The default Source Control Merging tools in Visual Source Safe and then TFS have always been rather poor - they are often confused by the simplest changes, often detect identical files as being "changed", and the auto-merge facility frequenty fails (includes the wrong changes). I quickly learned distrust for these merge tools (in about 1995) and have not seen any evidence in any of the new releases since then that the core merge algorithms have been improved at all.
The good news is that you can replace the client-side merging tools with third party ones (I use one that works so well that I actually trust its auto-merge option. I once spent 2 days trying (and failing) to do a complex merge with the TFS tools and in the end bought this 3rd party tool and re-did the entire merge successfully in 15 minutes!)
The bad news is that the first step of branch merging just uses the TFS merge code, and so it gets confused a lot, resulting in the symptoms you've described. This is frustrating in such a key feature of such an expensive application as it wastes a lot of programmer time on every merge to fix imaginary "conflicts" - on the plus side, with the help of 3rd party tools it is usually very easy to reliably resolve these merge issues.
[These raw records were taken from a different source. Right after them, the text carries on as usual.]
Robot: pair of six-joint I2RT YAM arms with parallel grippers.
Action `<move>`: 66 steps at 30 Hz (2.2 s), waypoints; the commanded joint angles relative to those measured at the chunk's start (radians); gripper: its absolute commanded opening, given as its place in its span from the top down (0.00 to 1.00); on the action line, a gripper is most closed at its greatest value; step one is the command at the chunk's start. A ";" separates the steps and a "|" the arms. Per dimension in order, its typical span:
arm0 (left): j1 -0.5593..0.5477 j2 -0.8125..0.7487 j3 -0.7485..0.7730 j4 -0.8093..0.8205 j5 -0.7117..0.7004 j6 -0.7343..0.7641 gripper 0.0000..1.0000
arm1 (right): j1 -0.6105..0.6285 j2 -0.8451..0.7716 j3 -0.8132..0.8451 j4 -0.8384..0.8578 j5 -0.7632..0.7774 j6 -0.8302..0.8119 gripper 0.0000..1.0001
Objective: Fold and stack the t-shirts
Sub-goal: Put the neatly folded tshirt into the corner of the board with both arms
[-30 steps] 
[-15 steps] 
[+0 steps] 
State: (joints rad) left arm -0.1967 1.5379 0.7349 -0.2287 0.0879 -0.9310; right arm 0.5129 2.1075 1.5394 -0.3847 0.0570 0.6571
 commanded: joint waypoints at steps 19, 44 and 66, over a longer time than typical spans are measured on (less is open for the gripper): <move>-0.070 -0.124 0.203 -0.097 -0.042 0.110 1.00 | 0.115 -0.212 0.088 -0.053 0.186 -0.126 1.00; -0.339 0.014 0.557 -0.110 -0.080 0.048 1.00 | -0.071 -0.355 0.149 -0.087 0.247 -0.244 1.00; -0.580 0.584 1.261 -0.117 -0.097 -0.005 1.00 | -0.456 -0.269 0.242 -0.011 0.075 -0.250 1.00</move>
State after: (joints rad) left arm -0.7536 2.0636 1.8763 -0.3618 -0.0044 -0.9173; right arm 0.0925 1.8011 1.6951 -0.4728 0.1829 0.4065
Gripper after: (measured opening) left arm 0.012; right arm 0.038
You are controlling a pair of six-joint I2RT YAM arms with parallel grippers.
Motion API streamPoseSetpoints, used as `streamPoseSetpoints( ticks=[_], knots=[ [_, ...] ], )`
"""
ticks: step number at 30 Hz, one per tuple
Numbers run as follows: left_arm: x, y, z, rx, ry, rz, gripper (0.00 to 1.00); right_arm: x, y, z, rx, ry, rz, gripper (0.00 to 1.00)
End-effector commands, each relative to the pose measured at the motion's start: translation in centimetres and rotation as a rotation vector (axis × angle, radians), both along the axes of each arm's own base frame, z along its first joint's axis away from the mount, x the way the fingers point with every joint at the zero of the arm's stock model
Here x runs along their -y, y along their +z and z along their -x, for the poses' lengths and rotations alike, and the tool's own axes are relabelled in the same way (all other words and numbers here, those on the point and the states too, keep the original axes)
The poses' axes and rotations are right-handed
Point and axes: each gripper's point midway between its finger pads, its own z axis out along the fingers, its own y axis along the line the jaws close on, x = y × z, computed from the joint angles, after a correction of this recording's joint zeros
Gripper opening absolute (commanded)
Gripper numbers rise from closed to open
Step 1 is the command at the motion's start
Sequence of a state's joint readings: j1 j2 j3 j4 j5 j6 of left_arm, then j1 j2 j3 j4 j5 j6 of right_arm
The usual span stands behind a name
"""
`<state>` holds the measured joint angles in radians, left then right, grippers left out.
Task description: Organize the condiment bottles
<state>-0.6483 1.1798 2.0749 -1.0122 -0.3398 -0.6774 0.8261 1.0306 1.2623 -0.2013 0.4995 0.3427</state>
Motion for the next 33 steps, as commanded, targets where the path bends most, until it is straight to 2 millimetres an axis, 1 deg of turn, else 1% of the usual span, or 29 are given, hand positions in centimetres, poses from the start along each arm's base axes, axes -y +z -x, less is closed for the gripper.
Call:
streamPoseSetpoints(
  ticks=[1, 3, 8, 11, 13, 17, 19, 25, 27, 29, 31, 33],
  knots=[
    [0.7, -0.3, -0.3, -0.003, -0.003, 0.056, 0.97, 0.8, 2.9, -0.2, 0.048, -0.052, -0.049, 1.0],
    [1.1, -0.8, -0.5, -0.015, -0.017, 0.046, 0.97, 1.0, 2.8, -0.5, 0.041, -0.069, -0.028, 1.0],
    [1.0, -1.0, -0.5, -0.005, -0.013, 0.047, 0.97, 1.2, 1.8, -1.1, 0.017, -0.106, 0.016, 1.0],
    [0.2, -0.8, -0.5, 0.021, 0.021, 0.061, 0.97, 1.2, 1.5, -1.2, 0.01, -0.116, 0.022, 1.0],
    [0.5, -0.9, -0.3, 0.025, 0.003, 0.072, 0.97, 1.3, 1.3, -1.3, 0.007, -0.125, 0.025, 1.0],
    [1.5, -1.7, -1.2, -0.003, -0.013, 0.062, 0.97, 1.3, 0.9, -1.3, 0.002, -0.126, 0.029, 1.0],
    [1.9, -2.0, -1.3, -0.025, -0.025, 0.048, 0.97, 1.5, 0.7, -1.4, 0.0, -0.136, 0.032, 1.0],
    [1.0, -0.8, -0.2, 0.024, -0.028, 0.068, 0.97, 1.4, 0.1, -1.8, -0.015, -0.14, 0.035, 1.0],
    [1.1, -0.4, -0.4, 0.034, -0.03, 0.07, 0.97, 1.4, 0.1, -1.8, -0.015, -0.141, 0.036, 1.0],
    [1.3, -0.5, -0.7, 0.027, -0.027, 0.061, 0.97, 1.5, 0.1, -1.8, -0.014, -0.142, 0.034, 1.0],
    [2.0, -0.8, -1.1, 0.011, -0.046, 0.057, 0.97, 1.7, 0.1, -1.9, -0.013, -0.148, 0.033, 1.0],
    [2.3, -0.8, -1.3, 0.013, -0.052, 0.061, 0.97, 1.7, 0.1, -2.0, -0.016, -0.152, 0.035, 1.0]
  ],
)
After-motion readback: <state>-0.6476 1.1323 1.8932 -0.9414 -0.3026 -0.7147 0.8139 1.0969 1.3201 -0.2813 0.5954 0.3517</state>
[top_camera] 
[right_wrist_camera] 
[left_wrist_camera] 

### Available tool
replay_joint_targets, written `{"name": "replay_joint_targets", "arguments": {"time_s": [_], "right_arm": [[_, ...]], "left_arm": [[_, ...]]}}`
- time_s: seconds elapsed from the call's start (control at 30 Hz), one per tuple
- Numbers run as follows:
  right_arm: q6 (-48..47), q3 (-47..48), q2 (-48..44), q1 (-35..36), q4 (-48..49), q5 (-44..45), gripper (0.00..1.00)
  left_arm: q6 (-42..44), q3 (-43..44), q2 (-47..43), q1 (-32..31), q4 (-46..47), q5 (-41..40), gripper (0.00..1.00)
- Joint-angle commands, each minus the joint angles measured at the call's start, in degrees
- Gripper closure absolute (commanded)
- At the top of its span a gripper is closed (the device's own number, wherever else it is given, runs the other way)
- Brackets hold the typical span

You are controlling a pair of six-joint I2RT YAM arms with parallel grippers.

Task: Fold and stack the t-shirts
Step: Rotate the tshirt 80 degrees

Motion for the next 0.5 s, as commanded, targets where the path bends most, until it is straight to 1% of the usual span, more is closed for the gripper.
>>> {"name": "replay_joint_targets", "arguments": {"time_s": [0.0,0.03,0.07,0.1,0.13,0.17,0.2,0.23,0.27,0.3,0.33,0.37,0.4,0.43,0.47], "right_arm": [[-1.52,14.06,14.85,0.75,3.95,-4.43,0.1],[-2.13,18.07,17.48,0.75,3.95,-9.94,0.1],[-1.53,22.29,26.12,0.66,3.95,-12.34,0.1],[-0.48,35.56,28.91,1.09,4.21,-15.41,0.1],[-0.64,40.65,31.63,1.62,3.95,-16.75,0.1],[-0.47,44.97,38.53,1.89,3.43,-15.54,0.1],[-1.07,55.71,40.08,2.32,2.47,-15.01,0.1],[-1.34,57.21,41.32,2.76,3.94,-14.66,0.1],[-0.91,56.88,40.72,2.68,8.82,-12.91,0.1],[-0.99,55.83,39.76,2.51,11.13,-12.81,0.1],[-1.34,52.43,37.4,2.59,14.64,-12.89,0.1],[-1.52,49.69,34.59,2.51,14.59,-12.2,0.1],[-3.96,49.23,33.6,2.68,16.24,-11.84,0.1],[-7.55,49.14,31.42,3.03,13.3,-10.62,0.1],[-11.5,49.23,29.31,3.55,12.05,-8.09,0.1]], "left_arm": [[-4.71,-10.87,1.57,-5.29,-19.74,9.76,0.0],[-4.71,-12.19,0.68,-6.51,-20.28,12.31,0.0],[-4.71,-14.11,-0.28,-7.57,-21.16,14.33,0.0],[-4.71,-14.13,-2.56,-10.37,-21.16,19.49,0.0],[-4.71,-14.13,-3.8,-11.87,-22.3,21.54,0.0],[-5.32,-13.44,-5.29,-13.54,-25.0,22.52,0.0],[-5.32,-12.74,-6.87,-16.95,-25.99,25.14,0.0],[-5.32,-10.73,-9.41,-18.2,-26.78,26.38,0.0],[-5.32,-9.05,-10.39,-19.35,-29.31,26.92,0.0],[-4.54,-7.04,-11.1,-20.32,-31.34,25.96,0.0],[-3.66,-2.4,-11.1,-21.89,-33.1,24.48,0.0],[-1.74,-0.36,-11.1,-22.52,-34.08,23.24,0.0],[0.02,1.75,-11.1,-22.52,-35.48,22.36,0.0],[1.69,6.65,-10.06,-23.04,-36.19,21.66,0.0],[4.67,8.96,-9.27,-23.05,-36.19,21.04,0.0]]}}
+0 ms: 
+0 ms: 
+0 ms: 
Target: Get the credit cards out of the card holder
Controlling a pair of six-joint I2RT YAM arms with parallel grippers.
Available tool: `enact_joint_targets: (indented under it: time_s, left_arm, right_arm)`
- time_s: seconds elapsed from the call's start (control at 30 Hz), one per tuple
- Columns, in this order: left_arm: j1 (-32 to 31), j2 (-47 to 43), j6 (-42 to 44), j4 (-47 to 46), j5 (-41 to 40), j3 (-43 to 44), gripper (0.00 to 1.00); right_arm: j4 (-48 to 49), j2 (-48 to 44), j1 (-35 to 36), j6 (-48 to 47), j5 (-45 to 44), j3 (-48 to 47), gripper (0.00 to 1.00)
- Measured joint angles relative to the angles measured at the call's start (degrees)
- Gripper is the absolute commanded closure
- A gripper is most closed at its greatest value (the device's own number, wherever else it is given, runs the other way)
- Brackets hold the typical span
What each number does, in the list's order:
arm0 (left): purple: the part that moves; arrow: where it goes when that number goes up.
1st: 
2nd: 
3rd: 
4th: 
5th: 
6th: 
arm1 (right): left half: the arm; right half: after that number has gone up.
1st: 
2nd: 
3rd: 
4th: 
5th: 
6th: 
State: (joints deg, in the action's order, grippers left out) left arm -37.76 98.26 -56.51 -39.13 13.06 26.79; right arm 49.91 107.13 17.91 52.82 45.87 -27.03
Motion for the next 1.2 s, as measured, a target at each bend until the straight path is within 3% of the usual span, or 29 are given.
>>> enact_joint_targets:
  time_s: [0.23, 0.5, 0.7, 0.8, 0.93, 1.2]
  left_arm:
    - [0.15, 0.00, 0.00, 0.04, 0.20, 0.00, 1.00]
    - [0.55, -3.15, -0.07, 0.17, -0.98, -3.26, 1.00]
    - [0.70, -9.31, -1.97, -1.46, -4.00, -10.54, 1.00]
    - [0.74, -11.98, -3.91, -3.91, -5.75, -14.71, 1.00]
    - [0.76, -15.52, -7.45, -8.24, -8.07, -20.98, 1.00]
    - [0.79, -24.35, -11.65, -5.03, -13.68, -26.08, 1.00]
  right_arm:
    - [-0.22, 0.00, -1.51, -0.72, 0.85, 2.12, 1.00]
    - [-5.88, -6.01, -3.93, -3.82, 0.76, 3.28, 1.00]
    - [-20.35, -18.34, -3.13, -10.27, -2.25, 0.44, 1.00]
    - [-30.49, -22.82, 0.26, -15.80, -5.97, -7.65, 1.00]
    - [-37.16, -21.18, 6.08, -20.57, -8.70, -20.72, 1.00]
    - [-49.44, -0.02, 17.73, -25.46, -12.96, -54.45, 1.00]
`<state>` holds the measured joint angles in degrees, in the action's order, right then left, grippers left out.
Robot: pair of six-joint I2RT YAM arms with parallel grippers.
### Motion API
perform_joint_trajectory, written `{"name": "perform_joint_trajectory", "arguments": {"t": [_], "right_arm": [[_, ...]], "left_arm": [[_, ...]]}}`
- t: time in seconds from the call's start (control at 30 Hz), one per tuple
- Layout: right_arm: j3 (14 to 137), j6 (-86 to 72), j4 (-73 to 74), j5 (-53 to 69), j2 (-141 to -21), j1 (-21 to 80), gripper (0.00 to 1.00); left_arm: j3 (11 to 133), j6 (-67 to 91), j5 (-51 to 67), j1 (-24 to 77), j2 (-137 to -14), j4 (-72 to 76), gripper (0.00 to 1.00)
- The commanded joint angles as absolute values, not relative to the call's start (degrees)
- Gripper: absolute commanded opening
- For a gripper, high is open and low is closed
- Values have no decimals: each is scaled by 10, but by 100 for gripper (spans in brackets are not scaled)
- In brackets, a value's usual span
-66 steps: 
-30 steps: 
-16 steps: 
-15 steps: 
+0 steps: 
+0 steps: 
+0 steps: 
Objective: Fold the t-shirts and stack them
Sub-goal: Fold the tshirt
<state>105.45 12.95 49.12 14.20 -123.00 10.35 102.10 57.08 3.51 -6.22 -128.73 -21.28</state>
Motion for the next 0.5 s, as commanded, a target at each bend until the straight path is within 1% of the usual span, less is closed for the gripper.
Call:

I have had the same problem. I created a branch of our DEV branch and made changes to a few files. I checked in my changes and merged the latest changes to DEV into my branch. After the merge all 30,000+ files in my branch were marked as changed. Just like cju, I found that a comparison of most of the files showed that no changes had been made.
I decided to undo all changes and try again. When I right-clicked on the solution and selected Undo, I got a message that one file had changes, was I sure I wanted to undo that file? I clicked "No to All" and when the undo operation was complete, only the files that had been changed during my merge from DEV were still checked out. This was exactly what I wanted so I checked those changes into my branch and continued working.
I hope others can correct their situation as easily as I was able to.
One thing I noticed is that when one file is changed in different branches resulting in exactly the same content, then merging marks it as a conflict since the file is changed in both places. Of course a difference view of the file notices that there are no changes and therefore an auto merge solves this automatically for you.